Exercise:
Set down, in full, every record in the block.
BEGIN Data supplied
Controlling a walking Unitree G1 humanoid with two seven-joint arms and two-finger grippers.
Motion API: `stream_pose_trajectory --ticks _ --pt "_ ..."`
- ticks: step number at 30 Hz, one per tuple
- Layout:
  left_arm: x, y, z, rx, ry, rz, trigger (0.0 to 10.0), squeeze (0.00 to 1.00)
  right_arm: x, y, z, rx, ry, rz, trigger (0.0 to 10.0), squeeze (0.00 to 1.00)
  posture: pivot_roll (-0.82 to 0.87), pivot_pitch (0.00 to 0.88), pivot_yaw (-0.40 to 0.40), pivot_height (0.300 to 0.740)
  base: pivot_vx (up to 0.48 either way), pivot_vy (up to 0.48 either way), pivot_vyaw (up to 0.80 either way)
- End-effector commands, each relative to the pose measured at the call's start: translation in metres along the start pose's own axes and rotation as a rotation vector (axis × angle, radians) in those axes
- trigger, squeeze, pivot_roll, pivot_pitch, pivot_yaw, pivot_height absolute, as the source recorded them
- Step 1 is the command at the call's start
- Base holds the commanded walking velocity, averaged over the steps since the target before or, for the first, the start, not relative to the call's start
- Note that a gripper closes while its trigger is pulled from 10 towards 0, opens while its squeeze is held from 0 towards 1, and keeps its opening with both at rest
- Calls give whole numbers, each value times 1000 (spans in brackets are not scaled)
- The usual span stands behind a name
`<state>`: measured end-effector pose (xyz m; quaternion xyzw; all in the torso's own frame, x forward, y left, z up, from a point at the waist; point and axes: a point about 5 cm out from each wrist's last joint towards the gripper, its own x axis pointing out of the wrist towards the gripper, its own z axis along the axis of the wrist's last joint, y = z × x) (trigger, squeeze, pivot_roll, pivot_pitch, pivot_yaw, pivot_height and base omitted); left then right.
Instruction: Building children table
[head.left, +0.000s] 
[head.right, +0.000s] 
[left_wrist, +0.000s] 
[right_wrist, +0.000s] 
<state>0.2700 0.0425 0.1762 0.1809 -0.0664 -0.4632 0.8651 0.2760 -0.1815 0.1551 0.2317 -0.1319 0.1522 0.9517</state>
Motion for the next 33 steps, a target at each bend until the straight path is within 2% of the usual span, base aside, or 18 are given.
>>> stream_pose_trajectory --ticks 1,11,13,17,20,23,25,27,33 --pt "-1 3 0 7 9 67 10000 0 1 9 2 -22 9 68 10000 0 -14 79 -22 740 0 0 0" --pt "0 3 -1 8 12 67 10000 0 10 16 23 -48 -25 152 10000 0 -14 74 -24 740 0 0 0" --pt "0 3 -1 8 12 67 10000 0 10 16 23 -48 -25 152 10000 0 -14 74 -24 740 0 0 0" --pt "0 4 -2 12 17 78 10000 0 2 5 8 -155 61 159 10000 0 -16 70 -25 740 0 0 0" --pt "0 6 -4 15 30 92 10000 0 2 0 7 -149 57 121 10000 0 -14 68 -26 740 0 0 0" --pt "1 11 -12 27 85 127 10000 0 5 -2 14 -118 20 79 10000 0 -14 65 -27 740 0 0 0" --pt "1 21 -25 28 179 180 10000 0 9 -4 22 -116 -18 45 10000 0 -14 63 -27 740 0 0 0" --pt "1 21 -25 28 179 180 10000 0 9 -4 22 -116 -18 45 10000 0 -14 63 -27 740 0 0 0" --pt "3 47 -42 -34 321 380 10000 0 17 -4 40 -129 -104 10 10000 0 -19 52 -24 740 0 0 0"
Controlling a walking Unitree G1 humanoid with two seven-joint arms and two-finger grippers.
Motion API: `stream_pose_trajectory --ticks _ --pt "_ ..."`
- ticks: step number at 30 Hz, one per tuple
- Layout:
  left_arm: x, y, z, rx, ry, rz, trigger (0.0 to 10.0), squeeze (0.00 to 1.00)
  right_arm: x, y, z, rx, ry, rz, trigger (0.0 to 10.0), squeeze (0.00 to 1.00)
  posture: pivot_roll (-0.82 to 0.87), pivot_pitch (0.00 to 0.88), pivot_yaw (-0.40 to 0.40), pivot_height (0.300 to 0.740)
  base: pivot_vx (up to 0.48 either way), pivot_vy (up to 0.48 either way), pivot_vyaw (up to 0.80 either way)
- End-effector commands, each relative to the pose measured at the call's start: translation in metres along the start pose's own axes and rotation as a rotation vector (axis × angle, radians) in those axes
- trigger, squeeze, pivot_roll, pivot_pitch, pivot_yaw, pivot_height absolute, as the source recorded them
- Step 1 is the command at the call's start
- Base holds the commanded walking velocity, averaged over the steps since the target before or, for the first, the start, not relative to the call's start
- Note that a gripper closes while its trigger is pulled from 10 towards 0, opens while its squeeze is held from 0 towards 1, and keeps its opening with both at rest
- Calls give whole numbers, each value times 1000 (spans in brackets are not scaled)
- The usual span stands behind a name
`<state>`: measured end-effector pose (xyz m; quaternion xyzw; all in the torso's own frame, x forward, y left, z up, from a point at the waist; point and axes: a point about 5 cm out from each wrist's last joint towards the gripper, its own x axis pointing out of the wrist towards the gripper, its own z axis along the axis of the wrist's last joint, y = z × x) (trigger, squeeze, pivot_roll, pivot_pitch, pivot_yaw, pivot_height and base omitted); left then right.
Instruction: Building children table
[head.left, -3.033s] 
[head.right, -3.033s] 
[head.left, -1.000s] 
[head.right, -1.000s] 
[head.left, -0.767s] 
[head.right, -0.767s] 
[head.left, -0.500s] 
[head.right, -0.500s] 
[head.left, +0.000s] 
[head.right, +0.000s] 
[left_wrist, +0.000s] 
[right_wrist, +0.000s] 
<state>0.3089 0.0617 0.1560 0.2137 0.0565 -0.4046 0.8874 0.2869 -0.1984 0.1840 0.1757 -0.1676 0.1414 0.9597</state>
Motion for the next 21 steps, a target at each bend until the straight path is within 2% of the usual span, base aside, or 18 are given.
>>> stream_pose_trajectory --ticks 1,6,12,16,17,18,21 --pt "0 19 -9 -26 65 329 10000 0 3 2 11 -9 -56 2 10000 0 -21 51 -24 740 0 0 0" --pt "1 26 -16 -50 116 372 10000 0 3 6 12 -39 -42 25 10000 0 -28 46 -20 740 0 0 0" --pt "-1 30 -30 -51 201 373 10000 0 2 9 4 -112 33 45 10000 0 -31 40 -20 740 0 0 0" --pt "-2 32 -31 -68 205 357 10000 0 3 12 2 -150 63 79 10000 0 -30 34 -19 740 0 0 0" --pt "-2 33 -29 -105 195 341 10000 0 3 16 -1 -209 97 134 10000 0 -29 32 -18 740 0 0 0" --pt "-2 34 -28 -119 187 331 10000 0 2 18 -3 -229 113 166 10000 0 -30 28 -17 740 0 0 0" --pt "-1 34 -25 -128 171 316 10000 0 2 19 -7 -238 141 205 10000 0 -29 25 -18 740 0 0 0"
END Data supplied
Exercise output:
Controlling a walking Unitree G1 humanoid with two seven-joint arms and two-finger grippers.
Motion API: `stream_pose_trajectory --ticks _ --pt "_ ..."`
- ticks: step number at 30 Hz, one per tuple
- Layout:
  left_arm: x, y, z, rx, ry, rz, trigger (0.0 to 10.0), squeeze (0.00 to 1.00)
  right_arm: x, y, z, rx, ry, rz, trigger (0.0 to 10.0), squeeze (0.00 to 1.00)
  posture: pivot_roll (-0.82 to 0.87), pivot_pitch (0.00 to 0.88), pivot_yaw (-0.40 to 0.40), pivot_height (0.300 to 0.740)
  base: pivot_vx (up to 0.48 either way), pivot_vy (up to 0.48 either way), pivot_vyaw (up to 0.80 either way)
- End-effector commands, each relative to the pose measured at the call's start: translation in metres along the start pose's own axes and rotation as a rotation vector (axis × angle, radians) in those axes
- trigger, squeeze, pivot_roll, pivot_pitch, pivot_yaw, pivot_height absolute, as the source recorded them
- Step 1 is the command at the call's start
- Base holds the commanded walking velocity, averaged over the steps since the target before or, for the first, the start, not relative to the call's start
- Note that a gripper closes while its trigger is pulled from 10 towards 0, opens while its squeeze is held from 0 towards 1, and keeps its opening with both at rest
- Calls give whole numbers, each value times 1000 (spans in brackets are not scaled)
- The usual span stands behind a name
`<state>`: measured end-effector pose (xyz m; quaternion xyzw; all in the torso's own frame, x forward, y left, z up, from a point at the waist; point and axes: a point about 5 cm out from each wrist's last joint towards the gripper, its own x axis pointing out of the wrist towards the gripper, its own z axis along the axis of the wrist's last joint, y = z × x) (trigger, squeeze, pivot_roll, pivot_pitch, pivot_yaw, pivot_height and base omitted); left then right.
Instruction: Building children table
[head.left, +0.000s] 
[head.right, +0.000s] 
[left_wrist, +0.000s] 
[right_wrist, +0.000s] 
<state>0.2700 0.0425 0.1762 0.1809 -0.0664 -0.4632 0.8651 0.2760 -0.1815 0.1551 0.2317 -0.1319 0.1522 0.9517</state>
Motion for the next 33 steps, a target at each bend until the straight path is within 2% of the usual span, base aside, or 18 are given.
>>> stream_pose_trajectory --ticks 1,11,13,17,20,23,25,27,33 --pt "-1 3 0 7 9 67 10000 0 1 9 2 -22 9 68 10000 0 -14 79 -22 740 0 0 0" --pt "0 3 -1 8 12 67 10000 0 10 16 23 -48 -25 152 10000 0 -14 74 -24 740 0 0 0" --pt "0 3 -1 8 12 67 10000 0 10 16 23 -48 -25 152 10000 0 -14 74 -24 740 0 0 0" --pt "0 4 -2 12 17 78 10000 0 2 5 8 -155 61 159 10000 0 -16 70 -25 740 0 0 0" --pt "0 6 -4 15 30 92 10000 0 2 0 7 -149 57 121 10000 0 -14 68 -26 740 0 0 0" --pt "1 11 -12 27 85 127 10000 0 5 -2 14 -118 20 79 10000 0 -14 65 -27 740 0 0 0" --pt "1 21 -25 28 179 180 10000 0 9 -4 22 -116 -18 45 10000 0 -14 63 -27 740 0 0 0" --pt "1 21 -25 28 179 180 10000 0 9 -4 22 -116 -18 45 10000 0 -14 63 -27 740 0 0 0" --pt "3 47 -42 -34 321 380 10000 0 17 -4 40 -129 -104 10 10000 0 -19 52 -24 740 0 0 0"
Controlling a walking Unitree G1 humanoid with two seven-joint arms and two-finger grippers.
Motion API: `stream_pose_trajectory --ticks _ --pt "_ ..."`
- ticks: step number at 30 Hz, one per tuple
- Layout:
  left_arm: x, y, z, rx, ry, rz, trigger (0.0 to 10.0), squeeze (0.00 to 1.00)
  right_arm: x, y, z, rx, ry, rz, trigger (0.0 to 10.0), squeeze (0.00 to 1.00)
  posture: pivot_roll (-0.82 to 0.87), pivot_pitch (0.00 to 0.88), pivot_yaw (-0.40 to 0.40), pivot_height (0.300 to 0.740)
  base: pivot_vx (up to 0.48 either way), pivot_vy (up to 0.48 either way), pivot_vyaw (up to 0.80 either way)
- End-effector commands, each relative to the pose measured at the call's start: translation in metres along the start pose's own axes and rotation as a rotation vector (axis × angle, radians) in those axes
- trigger, squeeze, pivot_roll, pivot_pitch, pivot_yaw, pivot_height absolute, as the source recorded them
- Step 1 is the command at the call's start
- Base holds the commanded walking velocity, averaged over the steps since the target before or, for the first, the start, not relative to the call's start
- Note that a gripper closes while its trigger is pulled from 10 towards 0, opens while its squeeze is held from 0 towards 1, and keeps its opening with both at rest
- Calls give whole numbers, each value times 1000 (spans in brackets are not scaled)
- The usual span stands behind a name
`<state>`: measured end-effector pose (xyz m; quaternion xyzw; all in the torso's own frame, x forward, y left, z up, from a point at the waist; point and axes: a point about 5 cm out from each wrist's last joint towards the gripper, its own x axis pointing out of the wrist towards the gripper, its own z axis along the axis of the wrist's last joint, y = z × x) (trigger, squeeze, pivot_roll, pivot_pitch, pivot_yaw, pivot_height and base omitted); left then right.
Instruction: Building children table
[head.left, -3.033s] 
[head.right, -3.033s] 
[head.left, -1.000s] 
[head.right, -1.000s] 
[head.left, -0.767s] 
[head.right, -0.767s] 
[head.left, -0.500s] 
[head.right, -0.500s] 
[head.left, +0.000s] 
[head.right, +0.000s] 
[left_wrist, +0.000s] 
[right_wrist, +0.000s] 
<state>0.3089 0.0617 0.1560 0.2137 0.0565 -0.4046 0.8874 0.2869 -0.1984 0.1840 0.1757 -0.1676 0.1414 0.9597</state>
Motion for the next 21 steps, a target at each bend until the straight path is within 2% of the usual span, base aside, or 18 are given.
>>> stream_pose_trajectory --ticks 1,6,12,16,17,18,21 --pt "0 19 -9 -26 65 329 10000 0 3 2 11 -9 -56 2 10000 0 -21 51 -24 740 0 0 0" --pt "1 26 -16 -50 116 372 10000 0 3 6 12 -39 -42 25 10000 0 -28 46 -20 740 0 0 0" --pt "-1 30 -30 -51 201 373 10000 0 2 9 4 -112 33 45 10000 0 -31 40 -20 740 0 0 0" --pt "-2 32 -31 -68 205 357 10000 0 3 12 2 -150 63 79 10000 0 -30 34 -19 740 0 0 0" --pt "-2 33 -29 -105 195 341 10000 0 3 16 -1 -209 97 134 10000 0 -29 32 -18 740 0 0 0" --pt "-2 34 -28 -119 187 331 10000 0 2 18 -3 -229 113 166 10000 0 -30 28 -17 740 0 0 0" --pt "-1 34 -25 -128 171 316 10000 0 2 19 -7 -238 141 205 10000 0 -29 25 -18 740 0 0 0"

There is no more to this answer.